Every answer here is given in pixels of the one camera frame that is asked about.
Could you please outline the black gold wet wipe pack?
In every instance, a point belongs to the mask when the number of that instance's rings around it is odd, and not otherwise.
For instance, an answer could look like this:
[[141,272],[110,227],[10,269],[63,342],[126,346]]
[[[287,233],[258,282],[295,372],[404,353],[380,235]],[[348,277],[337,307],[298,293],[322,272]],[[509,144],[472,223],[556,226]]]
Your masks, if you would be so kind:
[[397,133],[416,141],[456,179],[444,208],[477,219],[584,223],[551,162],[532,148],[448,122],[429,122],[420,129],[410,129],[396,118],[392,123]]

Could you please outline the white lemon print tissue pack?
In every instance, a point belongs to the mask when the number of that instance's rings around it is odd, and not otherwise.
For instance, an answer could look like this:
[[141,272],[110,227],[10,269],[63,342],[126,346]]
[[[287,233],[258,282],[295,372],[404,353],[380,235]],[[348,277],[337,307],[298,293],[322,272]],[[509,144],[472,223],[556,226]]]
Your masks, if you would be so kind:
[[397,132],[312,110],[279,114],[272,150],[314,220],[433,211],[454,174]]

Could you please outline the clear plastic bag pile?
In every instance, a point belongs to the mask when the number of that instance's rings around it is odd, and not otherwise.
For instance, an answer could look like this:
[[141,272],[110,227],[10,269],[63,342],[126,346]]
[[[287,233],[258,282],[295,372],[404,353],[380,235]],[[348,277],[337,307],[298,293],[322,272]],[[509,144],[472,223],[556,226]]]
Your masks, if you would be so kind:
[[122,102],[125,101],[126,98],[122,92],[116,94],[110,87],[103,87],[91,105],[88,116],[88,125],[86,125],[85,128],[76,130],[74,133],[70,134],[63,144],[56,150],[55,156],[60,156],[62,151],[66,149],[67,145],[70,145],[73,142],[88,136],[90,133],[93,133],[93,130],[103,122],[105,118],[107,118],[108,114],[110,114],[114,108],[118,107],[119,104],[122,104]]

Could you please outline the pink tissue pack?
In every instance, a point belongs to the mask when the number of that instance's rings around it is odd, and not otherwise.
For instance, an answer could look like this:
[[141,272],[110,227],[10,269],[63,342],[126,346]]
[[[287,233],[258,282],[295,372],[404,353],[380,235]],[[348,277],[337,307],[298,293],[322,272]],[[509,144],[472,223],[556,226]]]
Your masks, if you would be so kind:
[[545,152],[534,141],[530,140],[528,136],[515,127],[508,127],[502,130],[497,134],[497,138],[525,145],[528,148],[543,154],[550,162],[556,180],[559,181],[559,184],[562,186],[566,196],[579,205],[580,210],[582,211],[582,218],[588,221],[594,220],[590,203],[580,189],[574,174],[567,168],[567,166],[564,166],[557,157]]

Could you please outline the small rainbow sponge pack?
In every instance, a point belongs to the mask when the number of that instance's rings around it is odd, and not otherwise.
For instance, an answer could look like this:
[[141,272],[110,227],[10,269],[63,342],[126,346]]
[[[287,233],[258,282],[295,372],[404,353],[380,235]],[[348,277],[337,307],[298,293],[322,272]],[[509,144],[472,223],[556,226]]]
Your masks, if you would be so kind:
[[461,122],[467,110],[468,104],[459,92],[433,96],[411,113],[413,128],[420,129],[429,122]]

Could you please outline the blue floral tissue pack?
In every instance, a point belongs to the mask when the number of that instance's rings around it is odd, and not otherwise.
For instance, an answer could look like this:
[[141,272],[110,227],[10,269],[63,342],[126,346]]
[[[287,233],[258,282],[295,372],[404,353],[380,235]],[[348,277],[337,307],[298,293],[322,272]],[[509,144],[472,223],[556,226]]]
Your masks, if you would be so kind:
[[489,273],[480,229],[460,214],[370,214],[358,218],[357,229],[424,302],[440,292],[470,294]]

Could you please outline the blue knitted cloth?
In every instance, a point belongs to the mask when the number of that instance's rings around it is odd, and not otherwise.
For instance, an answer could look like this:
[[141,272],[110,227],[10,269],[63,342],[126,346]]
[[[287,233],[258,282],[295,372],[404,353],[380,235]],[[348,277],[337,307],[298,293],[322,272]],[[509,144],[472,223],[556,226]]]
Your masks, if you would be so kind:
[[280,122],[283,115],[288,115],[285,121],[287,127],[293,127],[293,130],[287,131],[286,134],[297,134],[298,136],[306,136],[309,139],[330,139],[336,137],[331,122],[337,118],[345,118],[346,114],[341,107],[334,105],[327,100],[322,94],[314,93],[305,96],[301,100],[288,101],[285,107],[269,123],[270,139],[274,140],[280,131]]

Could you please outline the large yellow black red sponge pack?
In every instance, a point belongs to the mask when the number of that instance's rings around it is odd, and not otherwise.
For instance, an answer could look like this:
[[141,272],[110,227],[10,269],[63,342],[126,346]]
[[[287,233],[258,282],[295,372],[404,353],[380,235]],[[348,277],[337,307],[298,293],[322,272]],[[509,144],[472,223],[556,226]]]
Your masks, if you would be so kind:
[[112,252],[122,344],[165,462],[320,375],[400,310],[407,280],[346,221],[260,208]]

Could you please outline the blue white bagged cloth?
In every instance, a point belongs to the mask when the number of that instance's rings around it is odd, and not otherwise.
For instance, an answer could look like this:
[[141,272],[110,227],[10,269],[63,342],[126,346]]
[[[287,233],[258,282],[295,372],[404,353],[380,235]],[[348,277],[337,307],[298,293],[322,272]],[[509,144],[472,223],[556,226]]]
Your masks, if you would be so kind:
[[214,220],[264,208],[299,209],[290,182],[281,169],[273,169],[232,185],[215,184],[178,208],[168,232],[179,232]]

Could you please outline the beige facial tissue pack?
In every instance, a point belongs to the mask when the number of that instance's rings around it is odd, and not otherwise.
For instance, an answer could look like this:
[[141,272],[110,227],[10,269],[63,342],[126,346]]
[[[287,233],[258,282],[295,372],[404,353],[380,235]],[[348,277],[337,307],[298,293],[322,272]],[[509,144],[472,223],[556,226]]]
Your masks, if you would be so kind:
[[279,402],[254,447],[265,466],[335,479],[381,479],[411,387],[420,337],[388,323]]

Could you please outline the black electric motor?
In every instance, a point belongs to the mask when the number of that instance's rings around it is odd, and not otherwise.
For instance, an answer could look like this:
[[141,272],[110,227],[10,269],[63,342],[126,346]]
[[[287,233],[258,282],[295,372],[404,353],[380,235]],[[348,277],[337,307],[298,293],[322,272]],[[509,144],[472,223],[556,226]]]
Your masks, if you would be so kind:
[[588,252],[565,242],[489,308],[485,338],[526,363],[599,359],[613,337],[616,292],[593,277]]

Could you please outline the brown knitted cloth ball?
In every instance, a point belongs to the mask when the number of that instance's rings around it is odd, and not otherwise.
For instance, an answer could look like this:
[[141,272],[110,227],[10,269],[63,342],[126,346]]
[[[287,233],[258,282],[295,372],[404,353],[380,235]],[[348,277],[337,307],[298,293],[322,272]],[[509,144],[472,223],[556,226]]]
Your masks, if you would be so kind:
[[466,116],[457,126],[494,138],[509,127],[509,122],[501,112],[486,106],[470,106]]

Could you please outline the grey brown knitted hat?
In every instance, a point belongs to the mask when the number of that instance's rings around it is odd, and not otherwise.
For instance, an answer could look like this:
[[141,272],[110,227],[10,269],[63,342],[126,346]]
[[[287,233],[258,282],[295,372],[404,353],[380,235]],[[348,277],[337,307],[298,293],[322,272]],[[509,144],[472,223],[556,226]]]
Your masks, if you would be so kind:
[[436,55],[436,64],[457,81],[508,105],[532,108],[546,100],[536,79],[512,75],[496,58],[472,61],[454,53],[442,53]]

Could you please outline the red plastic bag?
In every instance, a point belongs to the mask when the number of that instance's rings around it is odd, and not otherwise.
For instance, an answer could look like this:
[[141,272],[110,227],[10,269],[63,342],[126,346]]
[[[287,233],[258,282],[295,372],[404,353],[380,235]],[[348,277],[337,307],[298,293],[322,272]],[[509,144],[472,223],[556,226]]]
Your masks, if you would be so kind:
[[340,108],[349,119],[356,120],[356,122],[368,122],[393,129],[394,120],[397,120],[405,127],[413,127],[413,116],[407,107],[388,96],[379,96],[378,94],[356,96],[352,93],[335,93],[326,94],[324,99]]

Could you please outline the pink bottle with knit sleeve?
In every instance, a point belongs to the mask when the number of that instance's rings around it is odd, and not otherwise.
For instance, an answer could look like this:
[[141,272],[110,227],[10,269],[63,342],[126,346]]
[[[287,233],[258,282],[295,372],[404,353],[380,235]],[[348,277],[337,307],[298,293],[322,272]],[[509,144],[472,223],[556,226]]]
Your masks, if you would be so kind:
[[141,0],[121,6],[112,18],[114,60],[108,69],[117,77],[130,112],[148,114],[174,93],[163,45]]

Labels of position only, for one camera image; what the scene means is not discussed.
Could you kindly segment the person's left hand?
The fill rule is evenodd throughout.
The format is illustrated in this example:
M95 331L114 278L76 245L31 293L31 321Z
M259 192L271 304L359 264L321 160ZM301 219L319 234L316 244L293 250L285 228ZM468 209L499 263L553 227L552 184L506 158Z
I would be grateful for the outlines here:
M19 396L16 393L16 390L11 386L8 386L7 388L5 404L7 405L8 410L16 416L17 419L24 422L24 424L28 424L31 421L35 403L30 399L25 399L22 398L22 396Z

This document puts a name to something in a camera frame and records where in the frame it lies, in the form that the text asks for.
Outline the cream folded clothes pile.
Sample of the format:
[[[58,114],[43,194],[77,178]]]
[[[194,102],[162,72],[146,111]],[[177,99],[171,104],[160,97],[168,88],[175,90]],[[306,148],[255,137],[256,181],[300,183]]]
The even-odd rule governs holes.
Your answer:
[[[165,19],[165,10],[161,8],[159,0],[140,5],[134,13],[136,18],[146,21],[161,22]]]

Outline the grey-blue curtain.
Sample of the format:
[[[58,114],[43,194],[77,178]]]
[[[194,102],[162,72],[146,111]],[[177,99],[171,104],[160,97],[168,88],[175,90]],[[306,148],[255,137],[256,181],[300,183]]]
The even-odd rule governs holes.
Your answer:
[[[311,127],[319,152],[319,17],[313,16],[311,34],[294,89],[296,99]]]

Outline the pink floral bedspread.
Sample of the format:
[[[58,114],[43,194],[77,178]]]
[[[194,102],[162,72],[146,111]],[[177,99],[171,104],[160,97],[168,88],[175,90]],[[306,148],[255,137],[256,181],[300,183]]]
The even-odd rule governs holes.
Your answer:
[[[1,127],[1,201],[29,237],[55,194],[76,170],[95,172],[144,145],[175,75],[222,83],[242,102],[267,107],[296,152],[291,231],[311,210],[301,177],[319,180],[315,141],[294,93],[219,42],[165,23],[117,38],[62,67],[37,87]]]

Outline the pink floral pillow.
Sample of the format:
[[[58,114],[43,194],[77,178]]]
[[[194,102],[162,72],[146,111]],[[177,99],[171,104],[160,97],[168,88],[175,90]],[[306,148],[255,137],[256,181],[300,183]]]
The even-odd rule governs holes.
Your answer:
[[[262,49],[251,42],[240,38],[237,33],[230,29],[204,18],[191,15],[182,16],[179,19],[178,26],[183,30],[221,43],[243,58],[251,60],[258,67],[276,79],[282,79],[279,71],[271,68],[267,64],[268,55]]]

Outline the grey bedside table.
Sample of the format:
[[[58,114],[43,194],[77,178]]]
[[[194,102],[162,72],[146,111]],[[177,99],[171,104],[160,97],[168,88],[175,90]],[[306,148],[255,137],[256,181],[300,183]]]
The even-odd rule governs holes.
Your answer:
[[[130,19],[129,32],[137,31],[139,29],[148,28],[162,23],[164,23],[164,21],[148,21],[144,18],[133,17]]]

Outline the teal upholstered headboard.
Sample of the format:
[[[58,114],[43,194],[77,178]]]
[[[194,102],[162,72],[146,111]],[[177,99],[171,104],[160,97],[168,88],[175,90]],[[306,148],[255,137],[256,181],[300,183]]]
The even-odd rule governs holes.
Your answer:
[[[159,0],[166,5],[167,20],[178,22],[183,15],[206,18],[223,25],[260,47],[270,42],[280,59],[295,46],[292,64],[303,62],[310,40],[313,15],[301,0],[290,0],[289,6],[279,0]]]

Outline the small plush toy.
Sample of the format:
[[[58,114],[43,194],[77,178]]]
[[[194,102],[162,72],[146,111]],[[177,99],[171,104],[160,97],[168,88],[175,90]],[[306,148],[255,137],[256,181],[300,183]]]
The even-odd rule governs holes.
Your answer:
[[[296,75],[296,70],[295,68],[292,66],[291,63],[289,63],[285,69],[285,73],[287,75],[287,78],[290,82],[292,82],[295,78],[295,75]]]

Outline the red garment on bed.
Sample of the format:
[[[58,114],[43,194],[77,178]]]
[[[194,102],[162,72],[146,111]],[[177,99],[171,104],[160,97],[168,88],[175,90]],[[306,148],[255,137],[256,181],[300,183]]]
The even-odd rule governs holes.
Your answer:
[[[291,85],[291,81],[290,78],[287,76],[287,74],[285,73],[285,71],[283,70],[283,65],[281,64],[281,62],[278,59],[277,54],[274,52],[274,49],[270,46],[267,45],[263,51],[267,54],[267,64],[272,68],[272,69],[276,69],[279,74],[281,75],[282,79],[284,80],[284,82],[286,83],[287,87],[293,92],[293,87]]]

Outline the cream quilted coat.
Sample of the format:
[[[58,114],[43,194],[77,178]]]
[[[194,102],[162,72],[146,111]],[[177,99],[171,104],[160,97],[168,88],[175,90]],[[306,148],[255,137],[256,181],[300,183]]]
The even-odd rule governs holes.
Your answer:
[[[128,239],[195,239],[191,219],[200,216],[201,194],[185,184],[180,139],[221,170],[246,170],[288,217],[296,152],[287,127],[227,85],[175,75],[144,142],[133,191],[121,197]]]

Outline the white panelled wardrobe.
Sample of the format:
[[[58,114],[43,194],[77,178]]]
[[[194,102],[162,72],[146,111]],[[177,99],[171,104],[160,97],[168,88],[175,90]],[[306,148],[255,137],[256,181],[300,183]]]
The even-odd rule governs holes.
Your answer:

◆ ◆ ◆ ◆ ◆

Wherever the word "pink" turns up in the records, copy out the line it is on.

• Solution to the exercise
Could you please outline the pink tissue pack?
Could you please outline the pink bottle with knit sleeve?
Outline the pink floral bedspread.
Outline the pink floral pillow.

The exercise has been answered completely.